(Data Opens)

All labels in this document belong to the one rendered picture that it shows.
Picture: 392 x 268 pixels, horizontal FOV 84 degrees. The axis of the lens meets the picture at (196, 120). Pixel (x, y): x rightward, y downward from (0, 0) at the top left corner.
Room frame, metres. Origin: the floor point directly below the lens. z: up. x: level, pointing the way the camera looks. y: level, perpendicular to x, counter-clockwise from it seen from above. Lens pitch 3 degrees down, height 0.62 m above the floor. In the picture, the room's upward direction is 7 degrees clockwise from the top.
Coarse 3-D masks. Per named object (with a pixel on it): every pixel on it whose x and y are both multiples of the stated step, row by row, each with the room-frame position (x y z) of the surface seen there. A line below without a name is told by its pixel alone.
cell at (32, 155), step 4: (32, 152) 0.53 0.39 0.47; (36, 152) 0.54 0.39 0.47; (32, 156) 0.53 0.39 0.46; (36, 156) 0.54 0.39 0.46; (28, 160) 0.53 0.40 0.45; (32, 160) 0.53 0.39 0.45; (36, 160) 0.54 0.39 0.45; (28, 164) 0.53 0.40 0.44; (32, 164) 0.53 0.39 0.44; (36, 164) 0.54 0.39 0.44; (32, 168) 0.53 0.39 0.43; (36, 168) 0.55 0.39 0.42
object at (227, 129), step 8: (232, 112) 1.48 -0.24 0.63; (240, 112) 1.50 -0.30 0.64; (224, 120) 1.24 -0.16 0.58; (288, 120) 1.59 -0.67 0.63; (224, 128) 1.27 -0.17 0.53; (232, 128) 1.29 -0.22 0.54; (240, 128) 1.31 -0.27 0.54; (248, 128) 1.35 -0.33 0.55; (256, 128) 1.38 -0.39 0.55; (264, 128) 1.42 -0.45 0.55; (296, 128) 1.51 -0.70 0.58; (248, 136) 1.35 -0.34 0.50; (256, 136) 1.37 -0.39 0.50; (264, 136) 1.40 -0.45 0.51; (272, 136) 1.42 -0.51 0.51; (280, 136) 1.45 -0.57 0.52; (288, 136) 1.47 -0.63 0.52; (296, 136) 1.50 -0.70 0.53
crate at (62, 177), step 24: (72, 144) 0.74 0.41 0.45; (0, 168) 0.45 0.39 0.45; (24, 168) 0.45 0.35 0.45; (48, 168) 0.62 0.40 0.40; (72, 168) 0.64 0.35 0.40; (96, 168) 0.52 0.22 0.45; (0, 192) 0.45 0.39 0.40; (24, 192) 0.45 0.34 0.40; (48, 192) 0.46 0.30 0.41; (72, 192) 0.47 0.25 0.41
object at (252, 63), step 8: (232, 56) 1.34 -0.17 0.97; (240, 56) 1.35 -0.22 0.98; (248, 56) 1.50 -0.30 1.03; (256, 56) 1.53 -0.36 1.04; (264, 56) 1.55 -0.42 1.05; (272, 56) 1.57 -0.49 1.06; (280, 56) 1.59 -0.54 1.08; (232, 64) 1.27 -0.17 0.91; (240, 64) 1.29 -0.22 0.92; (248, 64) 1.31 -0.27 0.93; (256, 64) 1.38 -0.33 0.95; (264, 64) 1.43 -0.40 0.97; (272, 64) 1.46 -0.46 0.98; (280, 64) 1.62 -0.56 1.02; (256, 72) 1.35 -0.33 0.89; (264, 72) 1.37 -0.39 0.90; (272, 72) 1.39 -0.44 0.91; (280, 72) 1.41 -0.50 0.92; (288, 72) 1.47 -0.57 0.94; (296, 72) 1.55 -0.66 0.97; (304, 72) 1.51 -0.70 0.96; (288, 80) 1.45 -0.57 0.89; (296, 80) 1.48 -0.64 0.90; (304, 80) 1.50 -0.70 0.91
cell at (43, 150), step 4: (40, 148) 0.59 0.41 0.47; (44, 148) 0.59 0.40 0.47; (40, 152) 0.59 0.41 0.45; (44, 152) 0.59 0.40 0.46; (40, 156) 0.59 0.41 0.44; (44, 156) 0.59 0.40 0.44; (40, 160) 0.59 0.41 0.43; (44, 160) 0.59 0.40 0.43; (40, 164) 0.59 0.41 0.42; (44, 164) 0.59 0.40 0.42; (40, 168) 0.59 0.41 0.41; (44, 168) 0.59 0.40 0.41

(Data Closes)

Your assignment
In the material, find each line with the word "cell" and list it.

Exercise answer
cell at (32, 155), step 4: (32, 152) 0.53 0.39 0.47; (36, 152) 0.54 0.39 0.47; (32, 156) 0.53 0.39 0.46; (36, 156) 0.54 0.39 0.46; (28, 160) 0.53 0.40 0.45; (32, 160) 0.53 0.39 0.45; (36, 160) 0.54 0.39 0.45; (28, 164) 0.53 0.40 0.44; (32, 164) 0.53 0.39 0.44; (36, 164) 0.54 0.39 0.44; (32, 168) 0.53 0.39 0.43; (36, 168) 0.55 0.39 0.42
cell at (43, 150), step 4: (40, 148) 0.59 0.41 0.47; (44, 148) 0.59 0.40 0.47; (40, 152) 0.59 0.41 0.45; (44, 152) 0.59 0.40 0.46; (40, 156) 0.59 0.41 0.44; (44, 156) 0.59 0.40 0.44; (40, 160) 0.59 0.41 0.43; (44, 160) 0.59 0.40 0.43; (40, 164) 0.59 0.41 0.42; (44, 164) 0.59 0.40 0.42; (40, 168) 0.59 0.41 0.41; (44, 168) 0.59 0.40 0.41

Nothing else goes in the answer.